EIDA / userfeedback

This repository is meant to collect feedback from EIDA users by means of its Issue Tracker
11 stars 5 forks source link

[RoutingClient] bug/malfunction? creating mass requests when asking for non-existing data #56

Closed flofux closed 4 years ago

flofux commented 4 years ago

Hi everyone,

Petr Kolinsky and I found some very strange behaviour using the ObsPy Routing Client. Basically, when asking data that does not exist the routingclient asks for too much data on all nodes, the result being that the script is stuck and the memory of the computer runs full.

We tested it a bit on two different Linux machines and a Windows 8.1 machine and with ObsPy versions 1.1.1 and 1.2.1, the result is always the same. Notably, this issue only appeared like 2 weeks ago. Before everything was working fine.

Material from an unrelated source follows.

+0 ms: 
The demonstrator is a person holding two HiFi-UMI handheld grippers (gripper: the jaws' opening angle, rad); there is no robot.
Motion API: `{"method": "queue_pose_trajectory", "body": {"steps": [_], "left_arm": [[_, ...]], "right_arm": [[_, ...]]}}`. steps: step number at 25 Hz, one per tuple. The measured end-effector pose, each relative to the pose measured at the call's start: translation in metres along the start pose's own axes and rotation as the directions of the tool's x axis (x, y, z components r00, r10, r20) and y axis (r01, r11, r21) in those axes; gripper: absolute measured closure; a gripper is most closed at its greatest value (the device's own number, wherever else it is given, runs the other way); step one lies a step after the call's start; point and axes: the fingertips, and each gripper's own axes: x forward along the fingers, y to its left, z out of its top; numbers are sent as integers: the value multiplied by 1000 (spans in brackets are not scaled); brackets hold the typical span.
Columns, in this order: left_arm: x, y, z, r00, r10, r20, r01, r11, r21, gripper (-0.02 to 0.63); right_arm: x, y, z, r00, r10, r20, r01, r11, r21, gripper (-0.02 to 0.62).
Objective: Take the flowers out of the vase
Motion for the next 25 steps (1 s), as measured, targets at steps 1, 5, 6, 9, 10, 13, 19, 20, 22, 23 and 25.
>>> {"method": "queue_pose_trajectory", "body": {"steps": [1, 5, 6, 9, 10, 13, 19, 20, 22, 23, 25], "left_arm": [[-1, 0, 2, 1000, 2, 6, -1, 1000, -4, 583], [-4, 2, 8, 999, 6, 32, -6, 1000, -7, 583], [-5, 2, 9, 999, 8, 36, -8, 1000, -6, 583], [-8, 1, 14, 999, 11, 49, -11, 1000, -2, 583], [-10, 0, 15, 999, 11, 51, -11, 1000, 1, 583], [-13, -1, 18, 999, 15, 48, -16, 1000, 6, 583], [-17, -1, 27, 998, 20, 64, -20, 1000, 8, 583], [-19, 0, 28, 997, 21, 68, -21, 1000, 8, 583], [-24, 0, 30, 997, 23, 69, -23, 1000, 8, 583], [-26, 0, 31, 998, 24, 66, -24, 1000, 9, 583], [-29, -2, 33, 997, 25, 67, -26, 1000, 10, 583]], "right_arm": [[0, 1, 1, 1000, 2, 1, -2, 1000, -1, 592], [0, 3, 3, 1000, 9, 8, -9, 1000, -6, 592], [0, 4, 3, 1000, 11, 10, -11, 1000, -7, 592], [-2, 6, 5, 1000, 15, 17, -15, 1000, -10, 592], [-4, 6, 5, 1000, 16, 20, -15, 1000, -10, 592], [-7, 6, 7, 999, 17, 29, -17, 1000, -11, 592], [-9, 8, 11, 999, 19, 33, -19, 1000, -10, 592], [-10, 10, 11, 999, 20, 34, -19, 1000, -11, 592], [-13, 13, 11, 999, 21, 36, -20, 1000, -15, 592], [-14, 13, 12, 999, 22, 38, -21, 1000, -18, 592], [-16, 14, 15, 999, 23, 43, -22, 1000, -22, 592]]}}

Here's how to reproduce it (the network/station does not matter, as long as it's data that is not existing, I chose an example where I knew data was not existing):

from obspy.clients.fdsn import RoutingClient
from obspy import UTCDateTime
fdsn = RoutingClient('eida-routing', debug=True)
t1 = UTCDateTime('2016-01-01')
t2 = UTCDateTime('2016-01-02')
fdsn.get_waveforms(network='OE', station='CONA', channel='HHZ', location='*', starttime=t1, endtime=t2) # i know data is existing
fdsn.get_waveforms(network='OE', station='UNNA', channel='HHZ', location='*', starttime=t1, endtime=t2) # i know data is NOT existing

On both our machines the first request runs just fine. The second request results in unstoppable memory increase and nothing being returned. From the debug=True output it appears as if the RoutingClient is ALWAYS asking for ALL data ... even though it's specified otherwise. At first I thought it was an ObsPy bug, but it occured from one day to the other, without our ObsPy installations changed. It's also persistent amont different ObsPy versions ... so I finally suspect it's something on EIDA side!?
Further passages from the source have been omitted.